» **Exercise description**: Find the line with "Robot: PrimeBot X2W". Transcribe it and each later line of the data exactly, up to and including the last.

= Beginning of Section =

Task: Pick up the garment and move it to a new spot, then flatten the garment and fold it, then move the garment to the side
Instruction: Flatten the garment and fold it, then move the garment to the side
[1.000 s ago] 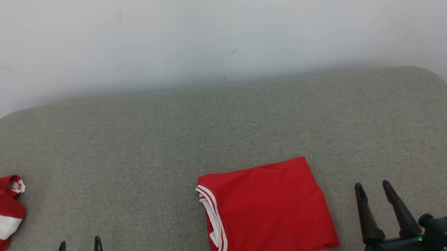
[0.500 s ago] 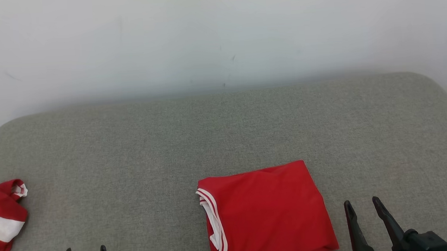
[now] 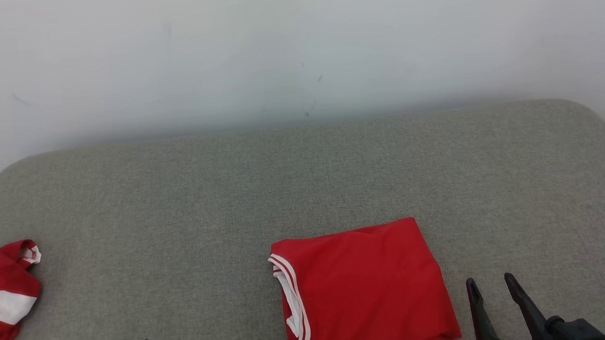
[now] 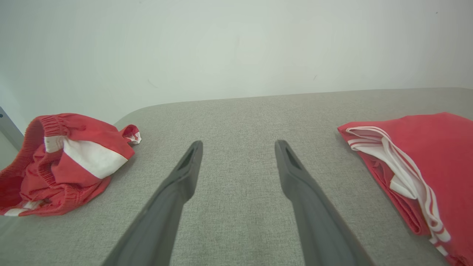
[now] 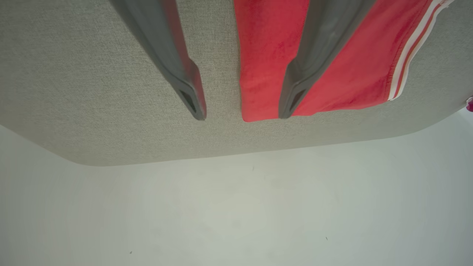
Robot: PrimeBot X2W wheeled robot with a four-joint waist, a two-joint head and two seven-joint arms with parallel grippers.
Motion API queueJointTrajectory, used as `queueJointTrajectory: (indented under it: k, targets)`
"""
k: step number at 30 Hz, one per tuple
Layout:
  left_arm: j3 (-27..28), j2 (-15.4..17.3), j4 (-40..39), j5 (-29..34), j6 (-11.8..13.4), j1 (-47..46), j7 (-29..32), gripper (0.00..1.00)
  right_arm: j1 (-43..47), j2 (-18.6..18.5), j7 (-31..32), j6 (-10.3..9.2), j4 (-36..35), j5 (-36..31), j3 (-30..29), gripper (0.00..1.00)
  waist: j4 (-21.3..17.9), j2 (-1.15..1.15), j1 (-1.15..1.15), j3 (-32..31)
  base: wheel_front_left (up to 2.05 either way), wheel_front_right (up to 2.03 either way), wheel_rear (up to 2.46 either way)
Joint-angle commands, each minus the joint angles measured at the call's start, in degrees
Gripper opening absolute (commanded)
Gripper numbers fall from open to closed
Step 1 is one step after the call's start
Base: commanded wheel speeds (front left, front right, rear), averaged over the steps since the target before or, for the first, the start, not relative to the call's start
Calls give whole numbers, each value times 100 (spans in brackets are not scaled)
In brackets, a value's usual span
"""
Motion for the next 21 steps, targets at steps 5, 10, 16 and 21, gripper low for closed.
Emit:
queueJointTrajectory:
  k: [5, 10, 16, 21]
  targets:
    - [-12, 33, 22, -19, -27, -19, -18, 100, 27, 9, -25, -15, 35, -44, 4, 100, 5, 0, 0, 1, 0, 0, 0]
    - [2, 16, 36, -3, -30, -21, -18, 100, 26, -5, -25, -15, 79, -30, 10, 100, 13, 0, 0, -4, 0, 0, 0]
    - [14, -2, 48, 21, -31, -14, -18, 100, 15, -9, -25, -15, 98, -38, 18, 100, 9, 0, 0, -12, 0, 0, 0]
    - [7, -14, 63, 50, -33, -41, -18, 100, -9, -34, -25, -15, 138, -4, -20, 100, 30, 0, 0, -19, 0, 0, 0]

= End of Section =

» **Exercise answer**:
Robot: PrimeBot X2W wheeled robot with a four-joint waist, a two-joint head and two seven-joint arms with parallel grippers.
Motion API queueJointTrajectory, used as `queueJointTrajectory: (indented under it: k, targets)`
"""
k: step number at 30 Hz, one per tuple
Layout:
  left_arm: j3 (-27..28), j2 (-15.4..17.3), j4 (-40..39), j5 (-29..34), j6 (-11.8..13.4), j1 (-47..46), j7 (-29..32), gripper (0.00..1.00)
  right_arm: j1 (-43..47), j2 (-18.6..18.5), j7 (-31..32), j6 (-10.3..9.2), j4 (-36..35), j5 (-36..31), j3 (-30..29), gripper (0.00..1.00)
  waist: j4 (-21.3..17.9), j2 (-1.15..1.15), j1 (-1.15..1.15), j3 (-32..31)
  base: wheel_front_left (up to 2.05 either way), wheel_front_right (up to 2.03 either way), wheel_rear (up to 2.46 either way)
Joint-angle commands, each minus the joint angles measured at the call's start, in degrees
Gripper opening absolute (commanded)
Gripper numbers fall from open to closed
Step 1 is one step after the call's start
Base: commanded wheel speeds (front left, front right, rear), averaged over the steps since the target before or, for the first, the start, not relative to the call's start
Calls give whole numbers, each value times 100 (spans in brackets are not scaled)
In brackets, a value's usual span
"""
Motion for the next 21 steps, targets at steps 5, 10, 16 and 21, gripper low for closed.
Emit:
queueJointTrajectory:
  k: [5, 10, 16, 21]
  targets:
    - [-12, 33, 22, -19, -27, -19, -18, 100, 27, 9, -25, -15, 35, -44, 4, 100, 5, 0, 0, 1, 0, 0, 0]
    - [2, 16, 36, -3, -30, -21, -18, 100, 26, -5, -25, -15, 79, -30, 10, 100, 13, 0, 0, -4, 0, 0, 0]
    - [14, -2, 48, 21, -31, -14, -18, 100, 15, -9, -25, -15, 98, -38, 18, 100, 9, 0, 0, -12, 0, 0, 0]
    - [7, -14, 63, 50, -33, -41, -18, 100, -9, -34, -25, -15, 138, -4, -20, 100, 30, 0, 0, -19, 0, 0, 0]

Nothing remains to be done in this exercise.